Katanya manusia bukan evolusi dari kera. Tapi dari yang kulihat, semakin kesini, manusia itu semakin menunduk. Hampir tak ada bedanya dengan kera.
Mungkin perbedaannya hanya terletak di pakaian. Manusia memakai pakaian, sedangkan kera telanjang.
Lihat saja sekarang pacarku, ia lebih memilih berselancar di media sosial ketimbang membicarakan dosen kami yang memakai sarung atau dinding kampus kami yang digambari grafiti biskuit khong huan.
"Bi? Kamu dengerin aku ga?" Tanyaku kelewat kesal. Ia mengalihkan perhatiannya dari benda itu walau tak sepenuhnya.
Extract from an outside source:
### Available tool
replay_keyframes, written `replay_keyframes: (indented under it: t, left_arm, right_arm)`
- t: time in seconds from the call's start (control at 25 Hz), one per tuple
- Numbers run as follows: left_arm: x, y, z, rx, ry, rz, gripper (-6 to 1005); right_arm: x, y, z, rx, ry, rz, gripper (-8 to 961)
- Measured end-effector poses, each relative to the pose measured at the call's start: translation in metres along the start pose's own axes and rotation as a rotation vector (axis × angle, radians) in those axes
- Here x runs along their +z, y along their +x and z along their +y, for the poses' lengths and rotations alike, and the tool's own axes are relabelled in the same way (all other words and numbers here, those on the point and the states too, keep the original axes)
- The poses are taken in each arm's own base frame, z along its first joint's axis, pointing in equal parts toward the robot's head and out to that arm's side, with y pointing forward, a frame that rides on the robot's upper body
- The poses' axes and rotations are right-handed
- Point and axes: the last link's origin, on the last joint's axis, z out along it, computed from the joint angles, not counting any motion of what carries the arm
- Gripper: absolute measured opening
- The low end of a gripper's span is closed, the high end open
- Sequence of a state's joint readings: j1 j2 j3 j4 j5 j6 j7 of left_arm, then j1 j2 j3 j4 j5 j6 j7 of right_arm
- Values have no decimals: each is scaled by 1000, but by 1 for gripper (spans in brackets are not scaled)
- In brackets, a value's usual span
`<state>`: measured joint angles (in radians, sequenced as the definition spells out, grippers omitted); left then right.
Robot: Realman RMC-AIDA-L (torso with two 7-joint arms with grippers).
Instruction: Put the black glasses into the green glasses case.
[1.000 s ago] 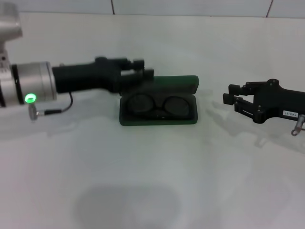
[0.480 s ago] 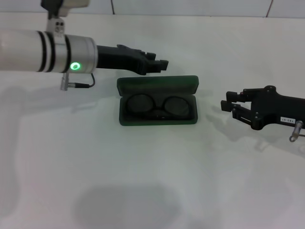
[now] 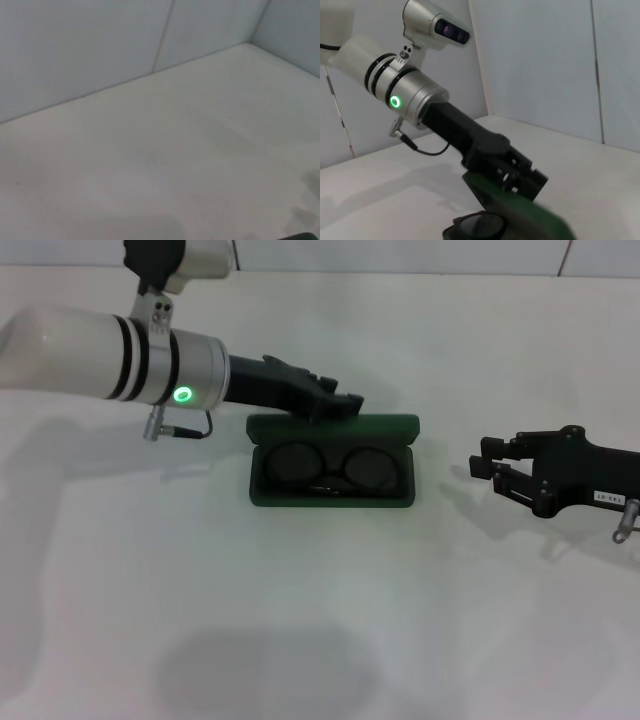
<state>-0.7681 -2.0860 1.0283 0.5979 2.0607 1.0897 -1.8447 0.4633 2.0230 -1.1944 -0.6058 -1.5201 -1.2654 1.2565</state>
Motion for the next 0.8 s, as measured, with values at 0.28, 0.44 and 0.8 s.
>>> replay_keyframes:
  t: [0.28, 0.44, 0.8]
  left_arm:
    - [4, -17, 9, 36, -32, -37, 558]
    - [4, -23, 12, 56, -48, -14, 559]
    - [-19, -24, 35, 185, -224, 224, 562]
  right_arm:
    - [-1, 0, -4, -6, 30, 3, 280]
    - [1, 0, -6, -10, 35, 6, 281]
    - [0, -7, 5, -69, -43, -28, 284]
"Ya, kenapa yang?" Aku menggertakkan gigiku. "Tadi denger ga aku bahas apa?" Tanyaku walau sudah tahu jawaban yang akan keluar.
"Maaf yang, tadi aku harus jawab chat temen dulu, emang kamu ngomong apa?"
Seratus untukku. Dia tak tahu aku bicara apa dan artinya ia memang hanya melimpahkan perhatiannya pada ponsel itu.
Aku merasa ponsel itu seperti orang ketiga dihubungan kami.
"Tadi aku tuh lagi ngomong soal abis ini mau kemana, tapi kamu asyik banget sama hape kamu, kamu tuh pacaran sama aku apa sama ponsel kamu?"
"Iya, iya maaf ya." Ia mengacak rambutku gemas, tindakan sederhana yang membuatku tak jadi marah. Dasar aku lemah.
Tapi tak urung rasa kesal itu masih ada, mungkin karena dia selalu seperti ini setiap kami berkencan hingga aku curiga dia bermain dengan yang lain dibelakangku.
"Emang habis ini mau kemana?" Ia mencoba fokus kepadaku.
"Mau nyoba naik perahu di tempat wisata yang baru buka itu loh," ajakku sedikit merajuk.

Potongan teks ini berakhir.